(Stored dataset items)
================================
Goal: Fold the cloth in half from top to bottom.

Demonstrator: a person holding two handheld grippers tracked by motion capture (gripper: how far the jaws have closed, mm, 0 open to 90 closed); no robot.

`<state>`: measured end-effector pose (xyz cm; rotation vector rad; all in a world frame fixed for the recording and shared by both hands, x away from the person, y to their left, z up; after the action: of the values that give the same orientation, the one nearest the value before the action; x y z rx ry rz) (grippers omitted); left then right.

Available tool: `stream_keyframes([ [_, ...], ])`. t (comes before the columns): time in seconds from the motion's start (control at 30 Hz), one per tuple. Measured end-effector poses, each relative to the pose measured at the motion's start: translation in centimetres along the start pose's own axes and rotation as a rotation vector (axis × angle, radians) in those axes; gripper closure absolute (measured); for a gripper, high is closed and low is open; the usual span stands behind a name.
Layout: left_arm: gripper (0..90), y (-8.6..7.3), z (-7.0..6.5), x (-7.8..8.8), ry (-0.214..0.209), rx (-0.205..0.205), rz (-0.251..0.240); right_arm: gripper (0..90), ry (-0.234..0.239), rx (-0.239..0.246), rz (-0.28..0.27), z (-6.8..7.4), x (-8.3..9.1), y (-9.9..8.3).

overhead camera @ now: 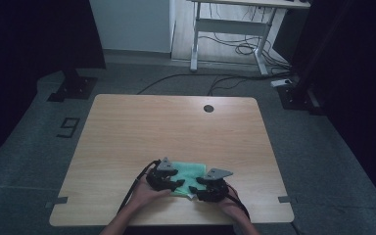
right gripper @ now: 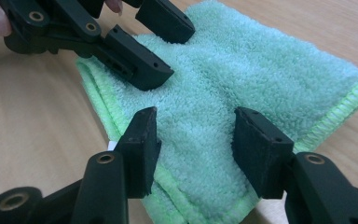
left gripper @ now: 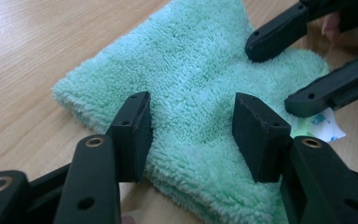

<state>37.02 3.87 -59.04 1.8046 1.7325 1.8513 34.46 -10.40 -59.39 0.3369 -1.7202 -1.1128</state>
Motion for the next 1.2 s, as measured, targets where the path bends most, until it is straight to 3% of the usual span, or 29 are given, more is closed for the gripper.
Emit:
stream_keyframes([
  [0.2,45.6,-0.6,-0.8,0.4,0.051,-0.053,-0.007,49.2,-0.022,0.008,0.000,0.5,0.4,-0.2],
  [0.3,43.8,-0.5,-1.2,1.2,0.080,-0.087,-0.033,48.5,-0.004,-0.020,-0.018,0.4,0.9,-0.1],
  [0.37,44.0,-0.3,-1.6,1.8,0.060,-0.080,-0.053,50.9,-0.031,-0.028,-0.042,-0.2,1.3,0.2],
  [0.47,43.4,-0.5,-1.9,1.9,0.050,-0.083,-0.035,57.6,-0.081,-0.045,-0.072,-1.4,1.8,1.2],
  [0.53,43.0,-0.6,-2.0,1.8,0.049,-0.084,-0.028,58.8,-0.086,-0.056,-0.081,-1.8,1.9,1.6],
  [0.6,43.0,-0.8,-2.2,1.5,0.049,-0.086,-0.022,61.2,-0.101,-0.066,-0.084,-2.8,1.3,3.0],
  [0.77,42.7,-1.5,-2.1,0.8,0.050,-0.066,-0.022,62.3,-0.107,-0.058,-0.032,-3.2,-1.4,4.5],
  [0.9,43.0,-1.7,-2.0,0.9,0.057,-0.066,-0.025,62.4,-0.122,-0.057,0.018,-3.2,-2.9,4.1],
  [0.93,43.2,-1.8,-2.0,0.9,0.058,-0.063,-0.028,62.1,-0.141,-0.060,0.052,-3.5,-3.4,3.4],
  [1.2,43.7,-2.0,-2.1,0.8,0.066,-0.052,-0.030,61.4,-0.162,-0.085,0.037,-4.6,-2.0,1.6],
])
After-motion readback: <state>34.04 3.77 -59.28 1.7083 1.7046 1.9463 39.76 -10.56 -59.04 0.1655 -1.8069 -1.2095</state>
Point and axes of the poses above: each handheld gripper's, and its own axes: x roughly backward along the jaws, y roughly out of its top, z roughly to its left, the point moved 7 cm from there along -x, roughly forward along the jaws, and after that the axes turned 13 degrees about x, right-handed, at the moved point
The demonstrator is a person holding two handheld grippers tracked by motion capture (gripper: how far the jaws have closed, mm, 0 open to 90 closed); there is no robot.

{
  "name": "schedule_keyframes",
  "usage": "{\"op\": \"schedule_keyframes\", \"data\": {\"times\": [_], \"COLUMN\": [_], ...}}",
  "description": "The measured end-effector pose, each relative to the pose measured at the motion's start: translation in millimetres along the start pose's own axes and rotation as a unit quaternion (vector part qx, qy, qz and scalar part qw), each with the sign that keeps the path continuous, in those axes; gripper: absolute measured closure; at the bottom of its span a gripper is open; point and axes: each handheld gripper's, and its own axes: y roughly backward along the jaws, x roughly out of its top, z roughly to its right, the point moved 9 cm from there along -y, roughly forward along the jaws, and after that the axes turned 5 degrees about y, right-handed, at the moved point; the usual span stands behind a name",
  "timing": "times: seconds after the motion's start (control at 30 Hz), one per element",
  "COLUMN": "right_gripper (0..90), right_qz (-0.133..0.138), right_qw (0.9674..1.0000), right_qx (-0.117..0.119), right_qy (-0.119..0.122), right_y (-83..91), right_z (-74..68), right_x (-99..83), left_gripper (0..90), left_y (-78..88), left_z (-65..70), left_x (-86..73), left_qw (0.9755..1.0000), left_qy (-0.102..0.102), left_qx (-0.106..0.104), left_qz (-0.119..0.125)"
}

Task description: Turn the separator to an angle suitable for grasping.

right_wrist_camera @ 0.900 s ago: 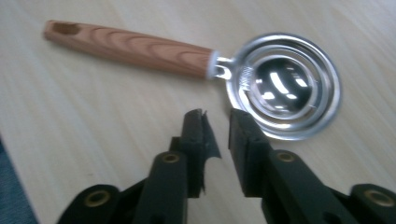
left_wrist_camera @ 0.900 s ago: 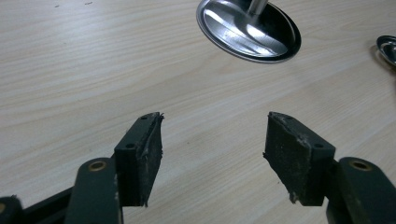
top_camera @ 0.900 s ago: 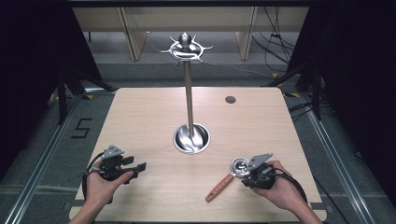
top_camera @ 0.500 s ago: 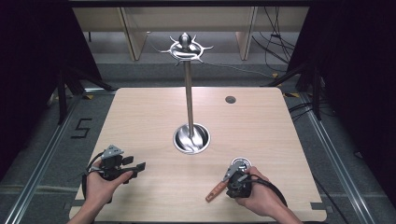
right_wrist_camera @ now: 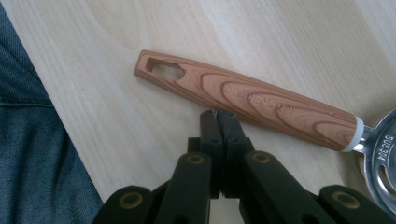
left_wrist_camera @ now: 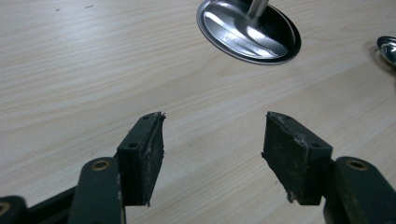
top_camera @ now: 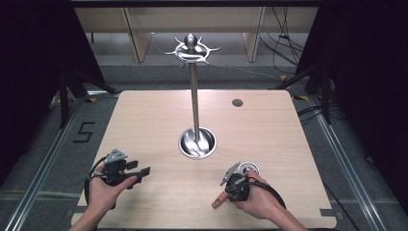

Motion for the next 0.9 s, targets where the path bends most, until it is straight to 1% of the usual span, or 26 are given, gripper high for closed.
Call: {"op": "schedule_keyframes", "data": {"times": [0.03, 0.07, 0.1, 0.13, 0.17, 0.23, 0.27, 0.3, 0.37, 0.43, 0.53, 0.57, 0.6, 0.67, 0.7, 0.73, 0.77, 0.8, 0.87, 0.9], "right_gripper": [90.0, 90.0, 90.0, 90.0, 90.0, 90.0, 90.0, 90.0, 90.0, 90.0, 90.0, 90.0, 90.0, 90.0, 90.0, 90.0, 90.0, 90.0, 90.0, 90.0], "right_qz": [-0.002, -0.008, -0.010, -0.012, -0.010, -0.010, -0.010, -0.012, -0.011, -0.013, -0.013, -0.011, -0.011, -0.010, -0.005, -0.005, -0.001, 0.000, 0.006, 0.007], "right_qw": [1.0000, 1.0000, 0.9999, 0.9999, 0.9999, 0.9999, 0.9999, 0.9999, 0.9999, 0.9999, 0.9999, 0.9998, 0.9998, 0.9995, 0.9994, 0.9994, 0.9992, 0.9989, 0.9987, 0.9986], "right_qx": [0.001, 0.004, 0.004, 0.002, 0.002, 0.002, -0.001, -0.002, 0.000, -0.001, -0.005, -0.006, -0.006, -0.009, -0.011, -0.011, -0.012, -0.012, -0.015, -0.016], "right_qy": [-0.003, 0.001, 0.003, 0.001, 0.002, 0.005, -0.003, -0.004, -0.003, -0.006, -0.004, -0.014, -0.014, -0.028, -0.033, -0.033, -0.039, -0.045, -0.048, -0.050], "right_y": [-0.7, -1.8, -1.9, -2.5, -2.6, -3.7, -4.2, -5.1, -5.8, -7.4, -11.2, -13.8, -13.8, -16.0, -18.0, -18.0, -18.9, -19.1, -20.6, -21.0], "right_z": [0.5, 2.7, 3.4, 4.3, 4.6, 7.3, 8.1, 9.3, 10.2, 11.3, 14.1, 15.5, 15.5, 18.6, 22.7, 22.7, 25.1, 26.9, 32.8, 34.9], "right_x": [0.7, 1.2, 2.1, 3.3, 4.5, 8.1, 9.6, 10.7, 12.3, 14.9, 20.3, 24.9, 24.9, 28.6, 33.2, 33.2, 35.9, 38.0, 41.9, 43.0], "left_gripper": [37.5, 37.5, 37.5, 37.5, 37.5, 37.5, 37.5, 37.5, 37.5, 37.6, 37.6, 37.6, 37.7, 37.6, 37.7, 37.7, 37.7, 37.7, 37.7, 37.7], "left_y": [-0.4, -1.2, -0.2, -0.6, 0.5, 0.7, 0.7, 0.3, -0.1, 0.3, 0.3, 0.4, 0.4, 1.3, 1.0, 1.0, 0.7, 0.3, 0.1, 0.9], "left_z": [-0.2, 0.8, 0.4, 0.5, -0.4, -0.4, -0.4, 0.4, 1.1, 0.7, 0.0, -1.0, -1.0, -1.7, -1.0, -1.0, -1.2, -0.2, 0.2, -0.9], "left_x": [0.0, 1.3, 1.3, 2.0, 0.6, 0.3, 0.3, 1.4, 2.3, 2.0, 1.4, 1.2, 1.2, 1.2, 1.1, 1.1, 1.4, 2.1, 2.2, 1.4], "left_qw": [1.0000, 0.9999, 1.0000, 0.9999, 1.0000, 1.0000, 1.0000, 1.0000, 0.9999, 0.9999, 1.0000, 1.0000, 1.0000, 1.0000, 1.0000, 1.0000, 1.0000, 0.9999, 0.9999, 1.0000], "left_qy": [0.003, 0.008, 0.007, 0.008, 0.001, 0.001, 0.001, 0.006, 0.008, 0.008, 0.005, 0.002, 0.002, 0.000, 0.002, 0.002, -0.001, 0.005, 0.005, -0.002], "left_qx": [0.002, -0.001, 0.002, 0.002, 0.003, 0.003, 0.003, 0.001, -0.001, 0.003, 0.003, 0.002, 0.002, 0.004, 0.004, 0.004, 0.005, 0.005, 0.003, 0.004], "left_qz": [0.002, 0.008, 0.005, 0.010, 0.003, 0.003, 0.003, 0.008, 0.012, 0.010, 0.007, 0.005, 0.005, 0.005, 0.005, 0.005, 0.006, 0.010, 0.011, 0.005]}}
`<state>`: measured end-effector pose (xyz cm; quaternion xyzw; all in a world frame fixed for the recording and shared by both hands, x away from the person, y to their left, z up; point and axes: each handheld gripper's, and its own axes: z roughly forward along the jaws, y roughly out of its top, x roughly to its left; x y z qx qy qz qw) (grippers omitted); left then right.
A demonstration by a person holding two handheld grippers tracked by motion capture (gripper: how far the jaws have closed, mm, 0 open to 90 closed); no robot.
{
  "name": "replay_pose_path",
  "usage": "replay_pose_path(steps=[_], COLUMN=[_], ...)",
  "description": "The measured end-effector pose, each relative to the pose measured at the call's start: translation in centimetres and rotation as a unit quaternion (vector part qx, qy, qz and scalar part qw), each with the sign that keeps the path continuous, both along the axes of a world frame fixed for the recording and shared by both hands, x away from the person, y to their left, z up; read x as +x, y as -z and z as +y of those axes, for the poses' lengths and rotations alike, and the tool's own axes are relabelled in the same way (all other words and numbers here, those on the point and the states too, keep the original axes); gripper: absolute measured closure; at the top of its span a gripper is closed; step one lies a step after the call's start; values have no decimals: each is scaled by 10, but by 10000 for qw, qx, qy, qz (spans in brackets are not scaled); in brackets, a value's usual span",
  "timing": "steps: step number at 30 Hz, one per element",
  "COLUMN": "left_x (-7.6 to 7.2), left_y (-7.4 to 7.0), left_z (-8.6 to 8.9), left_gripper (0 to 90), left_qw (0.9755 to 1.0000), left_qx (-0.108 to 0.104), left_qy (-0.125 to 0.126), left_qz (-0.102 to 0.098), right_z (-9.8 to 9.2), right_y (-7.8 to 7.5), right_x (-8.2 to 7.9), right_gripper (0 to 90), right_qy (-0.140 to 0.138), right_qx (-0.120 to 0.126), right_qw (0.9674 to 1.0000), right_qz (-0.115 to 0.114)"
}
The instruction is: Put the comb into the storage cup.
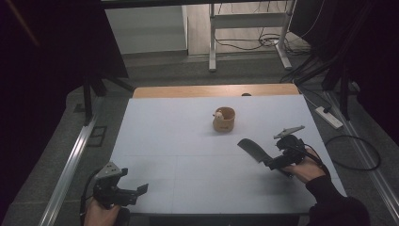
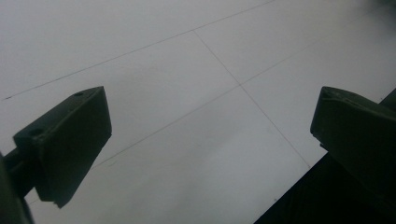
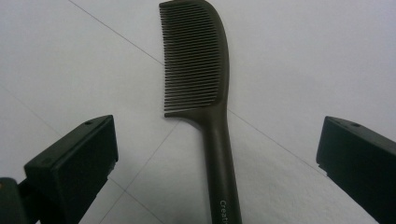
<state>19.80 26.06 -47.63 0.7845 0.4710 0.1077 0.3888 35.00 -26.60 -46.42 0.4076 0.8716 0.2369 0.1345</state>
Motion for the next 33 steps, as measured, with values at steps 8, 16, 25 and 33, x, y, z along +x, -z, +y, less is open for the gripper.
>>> replay_pose_path(steps=[8,16,25,33], left_x=[0,0,0,0], left_y=[0,0,0,0], left_z=[0,0,0,0], left_gripper=[0,0,0,0], left_qw=[10000,10000,10000,10000], left_qx=[-3,-13,-19,-14], left_qy=[1,3,8,11], left_qz=[-2,-7,-5,-4], right_z=[0,-1,-1,-2], right_y=[8,23,38,46], right_x=[4,7,8,11], right_gripper=[0,0,0,0], right_qy=[17,13,-152,-166], right_qx=[-134,-328,-506,-552], right_qw=[9999,9993,9980,9967], right_qz=[81,199,350,578])
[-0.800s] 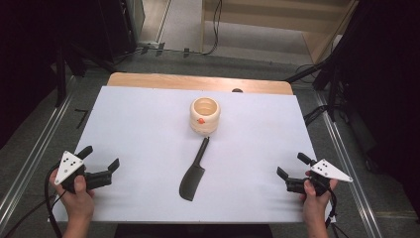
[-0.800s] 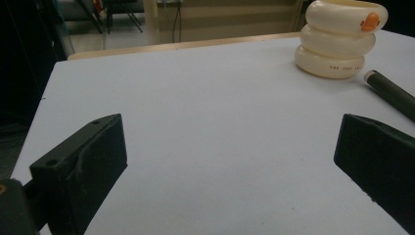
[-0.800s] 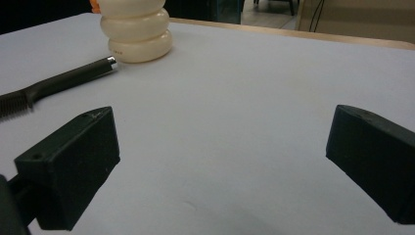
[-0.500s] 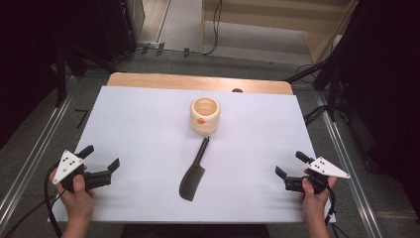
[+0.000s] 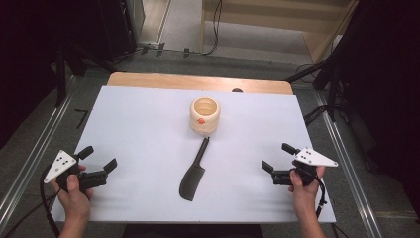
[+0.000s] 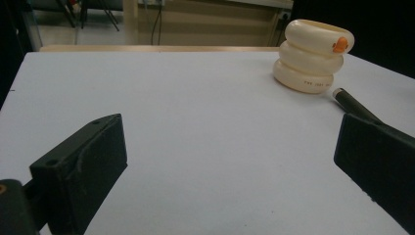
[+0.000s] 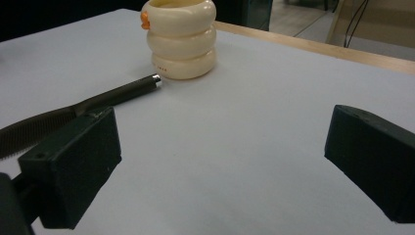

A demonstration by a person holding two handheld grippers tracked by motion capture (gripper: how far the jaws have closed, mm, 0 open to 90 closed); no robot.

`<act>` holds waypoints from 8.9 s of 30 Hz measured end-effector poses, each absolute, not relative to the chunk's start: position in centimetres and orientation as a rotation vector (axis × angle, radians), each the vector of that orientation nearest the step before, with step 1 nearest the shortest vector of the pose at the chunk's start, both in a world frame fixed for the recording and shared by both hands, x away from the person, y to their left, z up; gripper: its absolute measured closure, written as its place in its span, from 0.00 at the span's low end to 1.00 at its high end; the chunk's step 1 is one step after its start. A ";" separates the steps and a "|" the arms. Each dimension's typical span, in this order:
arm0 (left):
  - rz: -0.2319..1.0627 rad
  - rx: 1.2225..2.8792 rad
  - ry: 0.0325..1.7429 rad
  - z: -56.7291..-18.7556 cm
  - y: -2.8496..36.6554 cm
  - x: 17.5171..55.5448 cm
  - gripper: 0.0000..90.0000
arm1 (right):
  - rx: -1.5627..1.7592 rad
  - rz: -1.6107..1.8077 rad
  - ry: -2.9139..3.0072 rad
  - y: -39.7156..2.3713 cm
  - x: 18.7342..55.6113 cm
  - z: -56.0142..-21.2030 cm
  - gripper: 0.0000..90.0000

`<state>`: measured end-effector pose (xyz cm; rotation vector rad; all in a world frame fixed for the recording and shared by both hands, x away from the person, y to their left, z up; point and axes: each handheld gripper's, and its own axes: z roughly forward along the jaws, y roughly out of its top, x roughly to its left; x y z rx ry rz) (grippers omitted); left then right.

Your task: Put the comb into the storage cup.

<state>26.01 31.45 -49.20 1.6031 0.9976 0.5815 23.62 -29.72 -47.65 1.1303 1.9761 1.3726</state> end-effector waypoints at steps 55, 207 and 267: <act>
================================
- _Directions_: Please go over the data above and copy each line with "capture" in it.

- _Written response_:
Demonstrator: a person holding two handheld grippers tracked by motion capture (gripper: how far the jaws have closed, mm, 0 open to 90 closed); no robot.
The demonstrator is a person holding two handheld grippers tracked by motion capture (gripper: how far the jaws have closed, mm, 0 open to 90 closed); there is no robot.
A demonstration by a person holding two handheld grippers tracked by motion capture (gripper: how far the jaws have closed, mm, 0 open to 90 closed); no robot.
A demonstration by a person holding two handheld grippers tracked by motion capture (gripper: how far the jaws have closed, mm, 0 open to 90 closed); no robot.

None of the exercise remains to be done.